Data excerpts:
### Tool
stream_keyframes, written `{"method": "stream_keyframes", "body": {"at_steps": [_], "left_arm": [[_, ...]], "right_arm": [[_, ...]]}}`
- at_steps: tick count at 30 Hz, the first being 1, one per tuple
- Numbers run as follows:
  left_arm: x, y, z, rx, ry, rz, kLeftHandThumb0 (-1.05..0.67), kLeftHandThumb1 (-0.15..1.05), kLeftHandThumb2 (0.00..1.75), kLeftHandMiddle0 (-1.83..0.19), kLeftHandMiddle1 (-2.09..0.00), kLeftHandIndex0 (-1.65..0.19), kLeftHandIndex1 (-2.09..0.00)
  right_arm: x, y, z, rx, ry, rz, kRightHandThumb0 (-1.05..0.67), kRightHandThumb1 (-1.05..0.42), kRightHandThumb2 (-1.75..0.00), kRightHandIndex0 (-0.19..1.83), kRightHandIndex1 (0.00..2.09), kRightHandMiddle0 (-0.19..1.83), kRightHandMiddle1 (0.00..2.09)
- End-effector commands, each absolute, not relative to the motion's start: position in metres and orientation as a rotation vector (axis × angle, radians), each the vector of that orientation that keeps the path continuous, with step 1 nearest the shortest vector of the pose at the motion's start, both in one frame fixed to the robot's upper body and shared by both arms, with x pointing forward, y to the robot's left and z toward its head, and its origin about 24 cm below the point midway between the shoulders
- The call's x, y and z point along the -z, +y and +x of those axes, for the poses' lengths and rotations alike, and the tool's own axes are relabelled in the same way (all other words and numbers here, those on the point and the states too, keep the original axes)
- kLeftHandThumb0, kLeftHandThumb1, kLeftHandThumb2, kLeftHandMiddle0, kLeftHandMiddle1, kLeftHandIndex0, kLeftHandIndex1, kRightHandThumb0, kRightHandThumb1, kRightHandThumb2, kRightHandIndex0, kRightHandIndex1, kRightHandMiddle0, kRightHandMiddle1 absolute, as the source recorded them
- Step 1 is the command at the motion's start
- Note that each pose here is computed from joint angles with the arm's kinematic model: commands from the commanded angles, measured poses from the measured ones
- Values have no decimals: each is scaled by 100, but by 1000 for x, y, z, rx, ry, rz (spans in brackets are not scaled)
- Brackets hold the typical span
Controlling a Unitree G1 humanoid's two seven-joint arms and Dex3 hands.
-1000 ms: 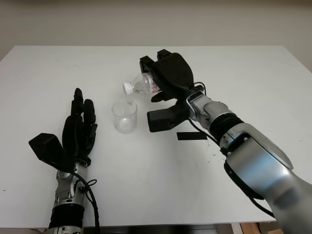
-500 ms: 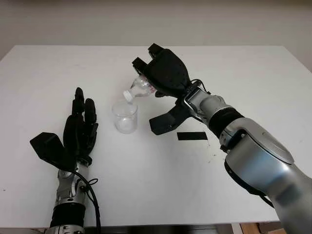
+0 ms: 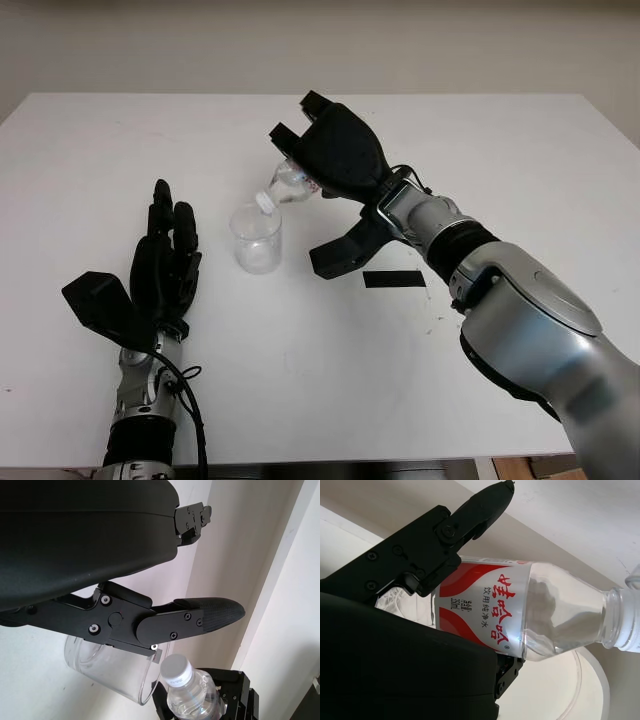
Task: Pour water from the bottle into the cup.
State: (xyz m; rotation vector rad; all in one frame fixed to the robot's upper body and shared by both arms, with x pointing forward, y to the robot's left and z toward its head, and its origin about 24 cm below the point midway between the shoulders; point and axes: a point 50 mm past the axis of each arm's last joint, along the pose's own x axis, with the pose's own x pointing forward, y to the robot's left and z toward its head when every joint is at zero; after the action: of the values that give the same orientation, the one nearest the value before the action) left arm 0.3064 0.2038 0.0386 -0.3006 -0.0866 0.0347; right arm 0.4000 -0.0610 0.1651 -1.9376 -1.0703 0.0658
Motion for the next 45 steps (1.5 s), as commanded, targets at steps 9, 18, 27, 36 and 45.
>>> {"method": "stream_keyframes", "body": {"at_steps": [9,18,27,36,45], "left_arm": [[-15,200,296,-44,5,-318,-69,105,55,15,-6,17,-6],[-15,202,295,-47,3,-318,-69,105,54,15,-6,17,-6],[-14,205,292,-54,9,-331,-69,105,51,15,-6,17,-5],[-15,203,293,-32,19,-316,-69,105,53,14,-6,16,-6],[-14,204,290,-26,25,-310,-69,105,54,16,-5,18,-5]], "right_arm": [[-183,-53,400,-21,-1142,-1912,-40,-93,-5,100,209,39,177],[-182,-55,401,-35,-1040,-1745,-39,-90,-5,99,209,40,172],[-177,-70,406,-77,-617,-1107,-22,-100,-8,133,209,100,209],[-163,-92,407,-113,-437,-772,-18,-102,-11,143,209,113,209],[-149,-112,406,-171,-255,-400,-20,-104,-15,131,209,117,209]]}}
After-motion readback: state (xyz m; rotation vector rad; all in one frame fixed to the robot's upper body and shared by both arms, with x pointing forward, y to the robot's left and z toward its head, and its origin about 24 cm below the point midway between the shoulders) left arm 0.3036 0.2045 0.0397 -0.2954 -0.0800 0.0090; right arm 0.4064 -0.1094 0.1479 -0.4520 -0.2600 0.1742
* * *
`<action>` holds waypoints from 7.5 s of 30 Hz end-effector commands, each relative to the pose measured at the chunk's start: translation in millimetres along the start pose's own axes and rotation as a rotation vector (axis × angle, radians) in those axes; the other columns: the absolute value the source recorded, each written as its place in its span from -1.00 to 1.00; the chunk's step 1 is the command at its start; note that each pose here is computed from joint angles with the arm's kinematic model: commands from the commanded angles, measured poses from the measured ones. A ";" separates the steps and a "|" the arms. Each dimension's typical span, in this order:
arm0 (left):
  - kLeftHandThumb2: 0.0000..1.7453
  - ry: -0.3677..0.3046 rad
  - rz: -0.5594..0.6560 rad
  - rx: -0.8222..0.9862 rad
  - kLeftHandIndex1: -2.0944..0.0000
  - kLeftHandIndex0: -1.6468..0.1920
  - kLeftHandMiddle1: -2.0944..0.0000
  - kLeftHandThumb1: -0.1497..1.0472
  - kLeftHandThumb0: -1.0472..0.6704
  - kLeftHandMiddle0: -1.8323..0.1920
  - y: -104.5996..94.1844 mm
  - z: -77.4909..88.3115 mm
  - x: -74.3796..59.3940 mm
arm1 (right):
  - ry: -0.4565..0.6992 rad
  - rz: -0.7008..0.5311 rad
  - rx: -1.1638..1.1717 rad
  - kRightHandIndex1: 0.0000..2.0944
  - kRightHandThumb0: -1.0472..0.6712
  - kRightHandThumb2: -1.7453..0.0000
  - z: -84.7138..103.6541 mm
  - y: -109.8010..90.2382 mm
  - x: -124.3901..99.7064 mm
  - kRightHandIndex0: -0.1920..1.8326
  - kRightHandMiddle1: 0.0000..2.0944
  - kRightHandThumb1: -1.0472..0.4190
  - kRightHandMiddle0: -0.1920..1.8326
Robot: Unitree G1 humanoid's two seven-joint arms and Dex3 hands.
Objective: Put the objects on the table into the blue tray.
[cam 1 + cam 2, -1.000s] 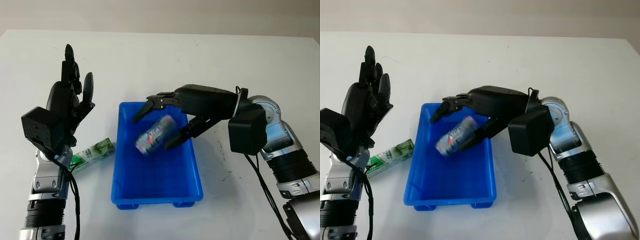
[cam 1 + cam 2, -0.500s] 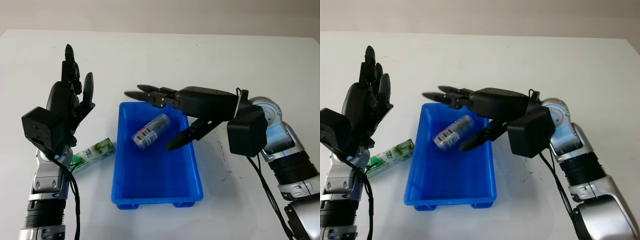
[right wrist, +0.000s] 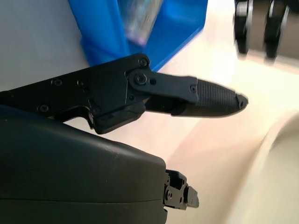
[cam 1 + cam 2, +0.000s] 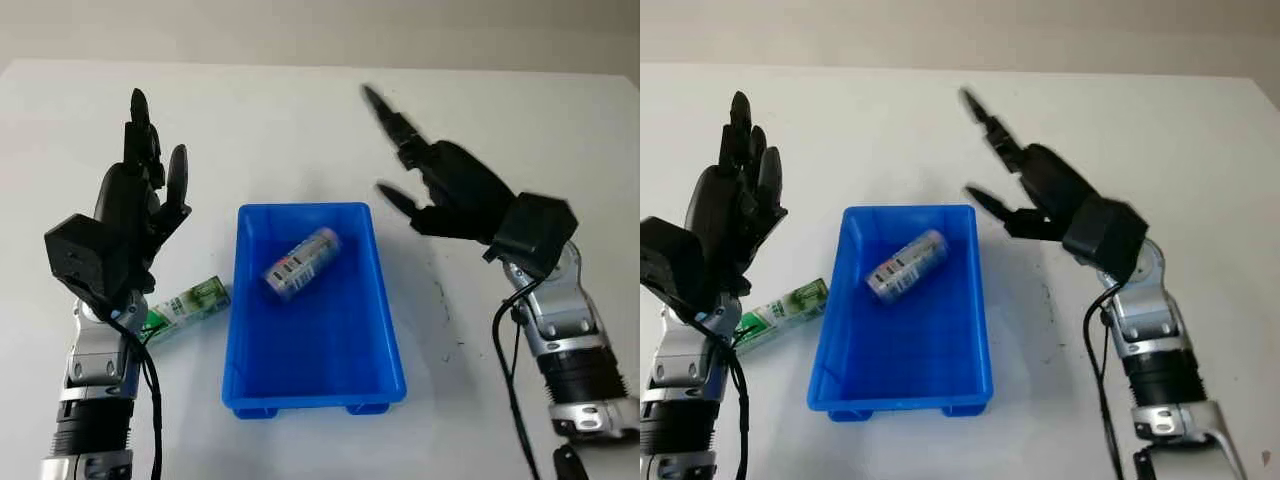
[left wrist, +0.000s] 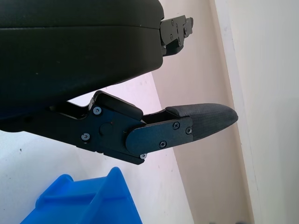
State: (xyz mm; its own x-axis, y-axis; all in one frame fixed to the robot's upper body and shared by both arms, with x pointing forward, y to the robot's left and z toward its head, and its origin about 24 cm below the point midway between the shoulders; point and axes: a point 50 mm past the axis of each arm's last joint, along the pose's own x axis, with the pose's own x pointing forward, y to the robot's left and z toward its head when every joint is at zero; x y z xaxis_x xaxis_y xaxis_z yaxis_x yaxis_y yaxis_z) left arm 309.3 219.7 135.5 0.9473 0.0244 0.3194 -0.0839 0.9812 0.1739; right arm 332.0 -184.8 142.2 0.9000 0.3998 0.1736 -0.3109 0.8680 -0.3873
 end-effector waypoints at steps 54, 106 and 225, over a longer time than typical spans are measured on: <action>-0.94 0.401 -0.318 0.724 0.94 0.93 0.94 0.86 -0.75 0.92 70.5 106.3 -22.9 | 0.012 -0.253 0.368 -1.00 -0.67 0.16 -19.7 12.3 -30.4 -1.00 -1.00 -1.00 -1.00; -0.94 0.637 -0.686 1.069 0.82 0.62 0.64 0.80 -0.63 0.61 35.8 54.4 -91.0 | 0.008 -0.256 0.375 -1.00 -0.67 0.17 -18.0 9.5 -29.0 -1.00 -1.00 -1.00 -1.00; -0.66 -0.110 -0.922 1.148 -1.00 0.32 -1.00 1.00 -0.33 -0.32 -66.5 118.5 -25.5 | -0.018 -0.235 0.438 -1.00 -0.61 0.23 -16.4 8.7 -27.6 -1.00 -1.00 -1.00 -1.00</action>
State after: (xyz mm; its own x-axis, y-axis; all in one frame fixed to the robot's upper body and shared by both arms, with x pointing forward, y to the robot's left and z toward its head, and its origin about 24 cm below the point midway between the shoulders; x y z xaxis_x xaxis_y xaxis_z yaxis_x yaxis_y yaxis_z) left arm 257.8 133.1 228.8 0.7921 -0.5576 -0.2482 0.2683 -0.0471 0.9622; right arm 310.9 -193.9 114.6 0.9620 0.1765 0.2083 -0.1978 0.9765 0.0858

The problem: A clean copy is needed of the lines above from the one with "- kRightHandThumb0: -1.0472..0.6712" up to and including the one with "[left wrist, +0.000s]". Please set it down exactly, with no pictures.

Exercise result:
  - kRightHandThumb0: -1.0472..0.6712
  - kRightHandThumb2: -1.7453..0.0000
  - z: -84.7138..103.6541 mm
  - y: -109.8010..90.2382 mm
  - x: -124.3901..99.7064 mm
  - kRightHandIndex0: -0.1920..1.8326
  - kRightHandMiddle1: 0.0000..2.0944
  - kRightHandThumb1: -1.0472..0.4190
  - kRightHandMiddle0: -0.1920..1.8326
Robot: Unitree G1 humanoid's two seven-joint arms and Dex3 hands.
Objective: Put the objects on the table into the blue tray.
[cam 1 + cam 2, -1.000s] 
[cam 1 + cam 2, -0.500s] 
[right wrist, +0.000s] 
[cam 1 + cam 2, +0.000s] 
[left wrist, +0.000s] 

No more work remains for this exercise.